当時は、はっきりとその選択の理由を自覚していた訳ではありませんでしたが、音楽の道を歩む心に決め、その道を歩み続けた事で、多くの忘れがたい出逢いに恵まれました。
好奇心と共感は常に私の探求の動機でもありました。例えば、宇宙、哲学、歴史、宗教、意識、そして建築…。未知の世界を探求する事はとても魅力的でした。
一方で、日本的な精神性、禅の教え、シンプリシティー、全体性、といったものは馴染み深く、私の心の源に根付いている事にも気づかされました。

大人になってドイツで暮らすようになり、探究心はいつの間にか、人の心の世界への共感に変わっていました。私たちは皆、生きていく中で喜びと悲しみを感じ、感動や後悔、憧れと失望を繰り返し、恋に落ち、優しさを求め、思いやりや安心感で繋がっているように思います。
感情が「内なる自然」だとしたら、地球上の自然も豊かなインスピレーションを与えてくれます。
五感全てを通して、もしかしたら第六感でも、それを感じているのかもしれません。
楽譜は音を伝える以上に、もっと多くの情報を届けてくれ、作曲家があたかも側に立って、生きて呼吸をし、物語を語っているかのように感じられます。音楽はその語り手の人間性や体験を純化したエッセンスのようなものなのです。
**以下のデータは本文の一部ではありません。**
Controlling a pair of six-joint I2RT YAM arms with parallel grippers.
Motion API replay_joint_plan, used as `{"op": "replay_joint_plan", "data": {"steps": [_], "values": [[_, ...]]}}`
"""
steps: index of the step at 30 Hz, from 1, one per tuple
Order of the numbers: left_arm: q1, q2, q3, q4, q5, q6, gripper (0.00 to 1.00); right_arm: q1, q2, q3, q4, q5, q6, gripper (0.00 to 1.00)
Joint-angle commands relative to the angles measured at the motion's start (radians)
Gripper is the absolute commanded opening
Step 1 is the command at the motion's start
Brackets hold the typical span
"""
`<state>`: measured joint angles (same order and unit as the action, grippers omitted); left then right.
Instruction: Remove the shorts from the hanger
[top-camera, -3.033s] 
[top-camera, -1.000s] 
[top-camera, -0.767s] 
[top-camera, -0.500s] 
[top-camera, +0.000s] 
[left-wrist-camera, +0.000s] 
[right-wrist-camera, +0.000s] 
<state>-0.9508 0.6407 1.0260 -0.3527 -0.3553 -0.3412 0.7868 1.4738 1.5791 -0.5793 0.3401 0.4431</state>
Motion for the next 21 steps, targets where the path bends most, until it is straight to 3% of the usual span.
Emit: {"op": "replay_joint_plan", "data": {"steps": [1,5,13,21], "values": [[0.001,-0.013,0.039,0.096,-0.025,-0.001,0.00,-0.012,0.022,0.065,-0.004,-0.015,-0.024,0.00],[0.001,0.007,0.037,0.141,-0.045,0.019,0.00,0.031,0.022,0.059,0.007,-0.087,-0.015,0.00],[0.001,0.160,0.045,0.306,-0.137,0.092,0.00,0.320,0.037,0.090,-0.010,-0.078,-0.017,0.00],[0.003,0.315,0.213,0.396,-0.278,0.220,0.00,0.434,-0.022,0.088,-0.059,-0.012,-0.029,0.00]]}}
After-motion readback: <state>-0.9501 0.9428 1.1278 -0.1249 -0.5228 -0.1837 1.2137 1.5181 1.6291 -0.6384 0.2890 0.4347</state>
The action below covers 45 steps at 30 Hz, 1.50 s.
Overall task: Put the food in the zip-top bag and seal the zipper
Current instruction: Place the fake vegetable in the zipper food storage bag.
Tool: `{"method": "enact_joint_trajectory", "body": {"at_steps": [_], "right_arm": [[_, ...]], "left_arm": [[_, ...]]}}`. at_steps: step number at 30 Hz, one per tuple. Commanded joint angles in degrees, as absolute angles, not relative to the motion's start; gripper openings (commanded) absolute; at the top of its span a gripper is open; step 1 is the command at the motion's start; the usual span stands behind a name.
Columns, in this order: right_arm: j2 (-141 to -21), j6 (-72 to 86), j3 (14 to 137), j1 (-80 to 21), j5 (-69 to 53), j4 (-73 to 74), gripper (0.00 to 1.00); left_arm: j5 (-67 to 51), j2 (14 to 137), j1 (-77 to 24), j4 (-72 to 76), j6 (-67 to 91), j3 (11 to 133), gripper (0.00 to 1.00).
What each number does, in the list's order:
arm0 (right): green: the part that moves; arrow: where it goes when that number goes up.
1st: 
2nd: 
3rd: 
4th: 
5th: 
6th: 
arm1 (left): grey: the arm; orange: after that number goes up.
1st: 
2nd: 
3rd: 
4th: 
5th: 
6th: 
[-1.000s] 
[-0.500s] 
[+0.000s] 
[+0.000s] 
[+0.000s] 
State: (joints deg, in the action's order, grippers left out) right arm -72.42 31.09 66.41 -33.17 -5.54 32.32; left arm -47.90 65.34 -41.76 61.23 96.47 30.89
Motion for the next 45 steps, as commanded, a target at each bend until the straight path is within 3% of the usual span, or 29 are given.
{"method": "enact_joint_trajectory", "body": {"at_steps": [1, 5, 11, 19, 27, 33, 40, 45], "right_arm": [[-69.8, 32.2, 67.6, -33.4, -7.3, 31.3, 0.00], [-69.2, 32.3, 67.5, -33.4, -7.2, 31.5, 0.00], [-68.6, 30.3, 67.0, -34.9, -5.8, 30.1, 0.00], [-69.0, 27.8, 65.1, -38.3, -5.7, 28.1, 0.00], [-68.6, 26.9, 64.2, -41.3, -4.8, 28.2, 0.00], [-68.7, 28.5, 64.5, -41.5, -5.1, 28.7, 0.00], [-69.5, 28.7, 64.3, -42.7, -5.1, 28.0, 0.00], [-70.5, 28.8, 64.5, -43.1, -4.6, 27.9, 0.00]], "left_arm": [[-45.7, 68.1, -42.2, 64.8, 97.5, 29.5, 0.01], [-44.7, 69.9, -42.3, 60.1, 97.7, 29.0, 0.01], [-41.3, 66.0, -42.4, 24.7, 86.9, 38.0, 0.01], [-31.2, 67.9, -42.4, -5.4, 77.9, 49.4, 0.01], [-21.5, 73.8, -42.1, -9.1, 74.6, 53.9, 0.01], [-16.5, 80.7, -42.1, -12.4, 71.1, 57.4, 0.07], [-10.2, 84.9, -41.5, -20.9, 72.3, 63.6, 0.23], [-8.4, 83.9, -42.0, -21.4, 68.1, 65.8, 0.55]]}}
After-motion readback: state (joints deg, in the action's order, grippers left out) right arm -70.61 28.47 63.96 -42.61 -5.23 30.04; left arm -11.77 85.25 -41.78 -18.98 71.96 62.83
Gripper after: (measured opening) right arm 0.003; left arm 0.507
このような事を想い、初めての演奏会の特別な記憶を辿ると、あの感動の正体が何だったのか分かるような気がします。
…あれは、ベートーヴェンや、オーケストラの演奏家たち、そしてもっと多くの魂との出逢いだったのかも知れません。

時間芸術である音楽は、静けさから生まれ、心に何かを残して、静けさの中に消えて行きます。“もののあはれ”のように…
私は人との出逢いが好きです。演奏会はもちろん、レッスンのひととき、そして、音楽以外の場でも、出逢う人と私の心が内奥で奏でるハーモニー、「魂の共鳴」に耳を傾け続けたいと思います。